> [Work item]
Where a line of the material contains the string "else", copy that line.
******
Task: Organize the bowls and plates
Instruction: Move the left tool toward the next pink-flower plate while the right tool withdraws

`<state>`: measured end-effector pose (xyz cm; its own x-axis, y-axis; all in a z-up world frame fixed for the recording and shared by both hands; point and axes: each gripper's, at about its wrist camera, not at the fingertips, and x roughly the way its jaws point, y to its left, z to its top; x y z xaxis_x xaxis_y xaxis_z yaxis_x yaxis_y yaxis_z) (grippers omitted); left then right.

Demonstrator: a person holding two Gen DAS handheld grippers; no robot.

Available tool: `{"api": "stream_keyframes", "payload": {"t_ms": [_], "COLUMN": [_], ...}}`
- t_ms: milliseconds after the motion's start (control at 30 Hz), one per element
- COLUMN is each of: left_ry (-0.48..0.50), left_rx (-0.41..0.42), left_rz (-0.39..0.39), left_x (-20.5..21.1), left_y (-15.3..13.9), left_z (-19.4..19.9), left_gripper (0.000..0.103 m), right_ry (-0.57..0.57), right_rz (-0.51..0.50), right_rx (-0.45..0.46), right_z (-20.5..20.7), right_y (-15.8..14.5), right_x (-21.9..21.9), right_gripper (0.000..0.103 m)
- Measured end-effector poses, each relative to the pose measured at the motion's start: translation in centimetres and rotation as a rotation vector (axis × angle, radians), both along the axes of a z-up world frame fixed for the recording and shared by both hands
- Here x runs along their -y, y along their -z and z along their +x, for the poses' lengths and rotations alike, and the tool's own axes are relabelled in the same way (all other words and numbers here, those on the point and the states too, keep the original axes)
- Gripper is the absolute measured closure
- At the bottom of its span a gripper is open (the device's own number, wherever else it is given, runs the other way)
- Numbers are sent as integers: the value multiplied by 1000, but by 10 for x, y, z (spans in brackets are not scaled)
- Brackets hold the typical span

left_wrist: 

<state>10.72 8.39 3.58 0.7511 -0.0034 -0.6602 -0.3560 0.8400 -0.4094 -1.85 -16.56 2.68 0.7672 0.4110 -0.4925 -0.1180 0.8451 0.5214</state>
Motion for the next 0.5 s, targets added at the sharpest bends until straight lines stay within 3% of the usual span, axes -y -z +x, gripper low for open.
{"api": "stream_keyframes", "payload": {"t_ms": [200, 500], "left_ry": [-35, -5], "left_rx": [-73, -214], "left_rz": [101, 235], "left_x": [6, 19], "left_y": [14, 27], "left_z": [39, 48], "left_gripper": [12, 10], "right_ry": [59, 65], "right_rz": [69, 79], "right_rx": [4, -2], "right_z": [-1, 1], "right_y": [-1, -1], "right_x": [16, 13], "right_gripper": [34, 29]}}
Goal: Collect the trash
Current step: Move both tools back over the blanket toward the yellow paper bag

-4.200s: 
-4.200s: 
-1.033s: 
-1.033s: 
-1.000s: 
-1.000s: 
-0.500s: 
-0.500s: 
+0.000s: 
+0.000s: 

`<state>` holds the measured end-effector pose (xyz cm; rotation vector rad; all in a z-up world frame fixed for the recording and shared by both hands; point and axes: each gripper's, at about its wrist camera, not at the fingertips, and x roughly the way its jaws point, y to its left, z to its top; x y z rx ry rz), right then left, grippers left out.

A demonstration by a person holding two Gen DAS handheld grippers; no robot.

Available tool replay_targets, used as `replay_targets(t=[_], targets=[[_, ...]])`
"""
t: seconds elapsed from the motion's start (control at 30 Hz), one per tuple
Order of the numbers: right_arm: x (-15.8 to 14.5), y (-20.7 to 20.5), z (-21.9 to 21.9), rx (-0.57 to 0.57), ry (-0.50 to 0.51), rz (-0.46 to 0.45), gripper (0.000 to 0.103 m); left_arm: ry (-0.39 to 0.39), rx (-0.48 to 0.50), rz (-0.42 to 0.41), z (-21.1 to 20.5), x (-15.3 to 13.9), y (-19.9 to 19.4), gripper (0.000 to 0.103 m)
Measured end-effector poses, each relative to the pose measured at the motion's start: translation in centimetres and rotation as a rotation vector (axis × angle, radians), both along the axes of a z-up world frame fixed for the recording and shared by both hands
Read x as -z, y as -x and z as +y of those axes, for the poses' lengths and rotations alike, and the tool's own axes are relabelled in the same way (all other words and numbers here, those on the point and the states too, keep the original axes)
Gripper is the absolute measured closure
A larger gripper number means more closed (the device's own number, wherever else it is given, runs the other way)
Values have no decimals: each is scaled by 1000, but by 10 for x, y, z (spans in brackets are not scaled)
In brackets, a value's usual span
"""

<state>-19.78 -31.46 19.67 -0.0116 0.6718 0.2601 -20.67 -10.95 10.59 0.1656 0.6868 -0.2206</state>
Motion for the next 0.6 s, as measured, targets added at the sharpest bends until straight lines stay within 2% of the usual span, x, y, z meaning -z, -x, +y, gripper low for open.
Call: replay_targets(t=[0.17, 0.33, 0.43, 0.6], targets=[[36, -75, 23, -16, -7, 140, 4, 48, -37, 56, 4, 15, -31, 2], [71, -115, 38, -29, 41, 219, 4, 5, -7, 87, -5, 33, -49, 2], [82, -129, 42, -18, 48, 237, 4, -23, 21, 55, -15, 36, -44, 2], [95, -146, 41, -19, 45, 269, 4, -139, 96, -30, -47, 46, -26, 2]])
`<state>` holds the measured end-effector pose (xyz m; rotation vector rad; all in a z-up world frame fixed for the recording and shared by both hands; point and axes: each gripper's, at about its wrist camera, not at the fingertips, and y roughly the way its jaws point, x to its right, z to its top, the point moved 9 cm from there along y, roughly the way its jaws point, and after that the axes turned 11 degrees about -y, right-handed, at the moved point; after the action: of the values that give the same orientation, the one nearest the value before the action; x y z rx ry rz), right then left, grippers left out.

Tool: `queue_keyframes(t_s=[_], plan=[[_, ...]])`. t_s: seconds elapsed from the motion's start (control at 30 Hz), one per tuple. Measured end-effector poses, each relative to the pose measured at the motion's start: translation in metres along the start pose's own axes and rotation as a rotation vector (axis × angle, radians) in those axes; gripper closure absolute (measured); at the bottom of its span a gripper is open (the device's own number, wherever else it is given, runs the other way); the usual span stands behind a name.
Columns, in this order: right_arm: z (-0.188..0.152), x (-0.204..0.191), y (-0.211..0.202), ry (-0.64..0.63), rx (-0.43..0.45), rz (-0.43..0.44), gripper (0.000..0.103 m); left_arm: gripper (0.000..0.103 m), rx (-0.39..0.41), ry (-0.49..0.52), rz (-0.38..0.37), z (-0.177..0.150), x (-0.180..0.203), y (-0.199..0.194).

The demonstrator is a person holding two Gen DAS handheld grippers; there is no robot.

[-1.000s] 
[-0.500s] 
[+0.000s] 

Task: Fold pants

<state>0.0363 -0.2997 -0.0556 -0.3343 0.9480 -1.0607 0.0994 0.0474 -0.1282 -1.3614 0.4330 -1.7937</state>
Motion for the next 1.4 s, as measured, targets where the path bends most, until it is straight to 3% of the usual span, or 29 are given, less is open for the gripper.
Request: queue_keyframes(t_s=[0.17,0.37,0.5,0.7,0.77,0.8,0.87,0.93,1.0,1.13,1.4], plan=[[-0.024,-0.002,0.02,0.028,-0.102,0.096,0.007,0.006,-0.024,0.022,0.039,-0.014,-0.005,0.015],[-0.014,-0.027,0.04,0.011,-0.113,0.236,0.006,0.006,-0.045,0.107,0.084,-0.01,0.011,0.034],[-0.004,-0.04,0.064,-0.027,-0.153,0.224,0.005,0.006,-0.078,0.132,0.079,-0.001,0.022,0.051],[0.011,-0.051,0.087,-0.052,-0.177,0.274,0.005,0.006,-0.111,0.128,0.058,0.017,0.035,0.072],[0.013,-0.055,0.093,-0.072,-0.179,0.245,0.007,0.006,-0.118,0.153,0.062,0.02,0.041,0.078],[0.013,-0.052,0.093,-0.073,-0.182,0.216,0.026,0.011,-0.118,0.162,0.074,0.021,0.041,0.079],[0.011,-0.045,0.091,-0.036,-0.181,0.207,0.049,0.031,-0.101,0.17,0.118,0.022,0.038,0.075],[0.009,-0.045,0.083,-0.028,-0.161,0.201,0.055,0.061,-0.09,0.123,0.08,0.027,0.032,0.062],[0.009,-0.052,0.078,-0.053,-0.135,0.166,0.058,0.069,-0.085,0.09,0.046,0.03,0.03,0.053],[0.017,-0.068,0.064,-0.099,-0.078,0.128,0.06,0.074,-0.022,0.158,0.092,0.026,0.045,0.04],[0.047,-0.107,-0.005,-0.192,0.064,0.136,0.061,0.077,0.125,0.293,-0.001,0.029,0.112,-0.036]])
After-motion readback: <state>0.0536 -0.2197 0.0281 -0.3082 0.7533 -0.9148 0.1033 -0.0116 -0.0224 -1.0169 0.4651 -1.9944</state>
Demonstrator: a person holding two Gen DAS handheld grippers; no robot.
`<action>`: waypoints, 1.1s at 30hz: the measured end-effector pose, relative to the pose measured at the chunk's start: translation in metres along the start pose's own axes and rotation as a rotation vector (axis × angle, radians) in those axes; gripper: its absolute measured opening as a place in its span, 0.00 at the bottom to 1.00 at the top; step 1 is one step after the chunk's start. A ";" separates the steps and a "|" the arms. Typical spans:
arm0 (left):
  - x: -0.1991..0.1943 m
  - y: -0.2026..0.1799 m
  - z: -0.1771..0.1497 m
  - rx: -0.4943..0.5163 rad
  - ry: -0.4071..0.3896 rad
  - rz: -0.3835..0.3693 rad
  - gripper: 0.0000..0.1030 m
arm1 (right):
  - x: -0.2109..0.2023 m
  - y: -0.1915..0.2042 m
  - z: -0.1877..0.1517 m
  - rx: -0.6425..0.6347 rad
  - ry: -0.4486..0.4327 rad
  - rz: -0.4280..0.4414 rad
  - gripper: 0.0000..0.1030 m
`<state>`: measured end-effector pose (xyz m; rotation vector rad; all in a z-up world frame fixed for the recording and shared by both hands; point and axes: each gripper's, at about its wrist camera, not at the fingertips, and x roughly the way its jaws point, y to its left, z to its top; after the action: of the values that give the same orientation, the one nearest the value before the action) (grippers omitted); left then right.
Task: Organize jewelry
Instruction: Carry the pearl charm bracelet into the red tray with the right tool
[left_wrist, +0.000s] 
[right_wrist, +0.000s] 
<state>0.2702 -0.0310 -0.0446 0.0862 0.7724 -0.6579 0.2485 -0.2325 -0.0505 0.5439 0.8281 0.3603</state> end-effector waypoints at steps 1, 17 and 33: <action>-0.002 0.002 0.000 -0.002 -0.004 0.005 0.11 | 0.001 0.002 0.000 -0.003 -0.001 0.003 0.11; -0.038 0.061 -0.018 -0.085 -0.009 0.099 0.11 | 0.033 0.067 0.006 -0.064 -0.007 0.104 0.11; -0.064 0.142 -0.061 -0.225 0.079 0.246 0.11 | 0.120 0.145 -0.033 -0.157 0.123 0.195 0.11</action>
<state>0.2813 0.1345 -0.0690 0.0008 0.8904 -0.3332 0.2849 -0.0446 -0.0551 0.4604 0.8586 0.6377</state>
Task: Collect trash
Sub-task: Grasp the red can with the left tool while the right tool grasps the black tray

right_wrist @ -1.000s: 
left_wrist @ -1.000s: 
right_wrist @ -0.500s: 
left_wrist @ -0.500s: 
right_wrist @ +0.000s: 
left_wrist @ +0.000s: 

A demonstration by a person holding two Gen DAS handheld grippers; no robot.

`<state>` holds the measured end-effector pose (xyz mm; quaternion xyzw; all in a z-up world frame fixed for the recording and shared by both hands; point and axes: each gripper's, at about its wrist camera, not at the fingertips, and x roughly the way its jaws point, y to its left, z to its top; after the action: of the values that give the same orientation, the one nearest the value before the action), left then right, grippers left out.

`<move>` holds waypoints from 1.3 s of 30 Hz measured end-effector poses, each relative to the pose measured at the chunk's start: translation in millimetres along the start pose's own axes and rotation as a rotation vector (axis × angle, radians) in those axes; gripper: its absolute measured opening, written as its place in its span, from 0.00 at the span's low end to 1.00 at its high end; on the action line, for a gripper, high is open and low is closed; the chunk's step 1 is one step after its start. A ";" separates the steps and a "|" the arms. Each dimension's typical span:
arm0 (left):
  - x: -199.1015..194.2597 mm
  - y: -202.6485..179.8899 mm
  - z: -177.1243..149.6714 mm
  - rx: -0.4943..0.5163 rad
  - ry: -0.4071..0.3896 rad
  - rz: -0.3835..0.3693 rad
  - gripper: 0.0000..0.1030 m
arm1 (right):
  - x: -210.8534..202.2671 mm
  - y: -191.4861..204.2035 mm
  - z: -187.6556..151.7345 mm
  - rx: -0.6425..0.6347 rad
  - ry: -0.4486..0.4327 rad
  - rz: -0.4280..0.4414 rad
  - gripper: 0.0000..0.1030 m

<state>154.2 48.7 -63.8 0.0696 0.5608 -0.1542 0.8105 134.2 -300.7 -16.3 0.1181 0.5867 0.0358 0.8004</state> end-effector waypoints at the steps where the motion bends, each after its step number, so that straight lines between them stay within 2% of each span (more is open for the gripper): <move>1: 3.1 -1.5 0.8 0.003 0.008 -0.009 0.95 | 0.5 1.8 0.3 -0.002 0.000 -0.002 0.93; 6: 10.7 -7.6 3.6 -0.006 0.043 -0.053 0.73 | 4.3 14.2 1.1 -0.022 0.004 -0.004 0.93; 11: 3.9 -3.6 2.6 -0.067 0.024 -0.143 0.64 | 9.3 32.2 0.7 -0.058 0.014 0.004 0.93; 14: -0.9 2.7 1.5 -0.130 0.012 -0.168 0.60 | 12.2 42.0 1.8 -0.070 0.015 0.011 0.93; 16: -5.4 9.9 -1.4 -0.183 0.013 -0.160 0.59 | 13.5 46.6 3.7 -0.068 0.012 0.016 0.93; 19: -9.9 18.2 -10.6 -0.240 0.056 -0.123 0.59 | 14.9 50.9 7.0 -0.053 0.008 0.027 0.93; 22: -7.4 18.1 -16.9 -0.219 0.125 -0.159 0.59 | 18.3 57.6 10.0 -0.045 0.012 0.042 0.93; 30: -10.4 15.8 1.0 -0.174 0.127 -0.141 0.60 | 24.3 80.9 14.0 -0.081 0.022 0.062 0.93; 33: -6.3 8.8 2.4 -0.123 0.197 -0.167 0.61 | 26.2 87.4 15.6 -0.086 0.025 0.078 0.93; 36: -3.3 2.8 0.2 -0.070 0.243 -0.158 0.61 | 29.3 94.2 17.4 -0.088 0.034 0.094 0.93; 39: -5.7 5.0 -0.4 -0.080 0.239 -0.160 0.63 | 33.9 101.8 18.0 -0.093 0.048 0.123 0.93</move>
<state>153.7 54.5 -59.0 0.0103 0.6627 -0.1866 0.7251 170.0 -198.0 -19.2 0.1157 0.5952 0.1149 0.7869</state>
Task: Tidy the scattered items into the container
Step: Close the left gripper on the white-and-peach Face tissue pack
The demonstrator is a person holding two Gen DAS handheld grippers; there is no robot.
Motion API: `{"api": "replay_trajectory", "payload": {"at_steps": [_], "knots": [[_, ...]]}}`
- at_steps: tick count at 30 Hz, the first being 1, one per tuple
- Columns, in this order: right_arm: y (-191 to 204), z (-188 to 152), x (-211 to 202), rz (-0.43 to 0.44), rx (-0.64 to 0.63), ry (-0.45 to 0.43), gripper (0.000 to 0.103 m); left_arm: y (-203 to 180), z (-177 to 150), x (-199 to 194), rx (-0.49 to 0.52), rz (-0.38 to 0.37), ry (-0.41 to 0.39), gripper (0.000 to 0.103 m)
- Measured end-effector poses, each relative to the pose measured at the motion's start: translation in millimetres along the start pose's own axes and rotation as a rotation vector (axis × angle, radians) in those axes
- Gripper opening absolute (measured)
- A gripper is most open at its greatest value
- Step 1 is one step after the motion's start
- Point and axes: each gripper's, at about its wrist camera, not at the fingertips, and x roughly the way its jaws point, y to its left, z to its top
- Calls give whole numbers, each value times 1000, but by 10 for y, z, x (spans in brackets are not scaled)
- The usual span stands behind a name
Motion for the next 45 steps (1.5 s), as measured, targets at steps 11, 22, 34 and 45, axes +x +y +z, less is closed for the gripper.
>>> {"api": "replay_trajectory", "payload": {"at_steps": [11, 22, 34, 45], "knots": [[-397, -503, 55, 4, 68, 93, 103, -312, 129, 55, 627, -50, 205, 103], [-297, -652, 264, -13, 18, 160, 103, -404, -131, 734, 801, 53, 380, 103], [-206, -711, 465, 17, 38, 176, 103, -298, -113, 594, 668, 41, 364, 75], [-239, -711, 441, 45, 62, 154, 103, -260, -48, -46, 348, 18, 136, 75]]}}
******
> [Final answer]
- At the bottom of its span a gripper is open (the device's own number, wherever else it is given, runs the other way)
A larger gripper number means more closed (the device's own number, wherever else it is given, runs the other way)
Tool: `queue_keyframes(t_s=[_], plan=[[_, ...]])`. t_s: seconds elapsed from the motion's start (control at 30 Hz), one per tuple. Measured end-effector poses, each relative to the pose measured at the motion's start: translation in metres along the start pose's own axes and rotation as a rotation vector (axis × angle, radians) in those axes; gripper closure absolute (measured); at the bottom of its span a gripper is open (the device's own number, wherever else it is given, runs the other way); the usual span stands behind a name.

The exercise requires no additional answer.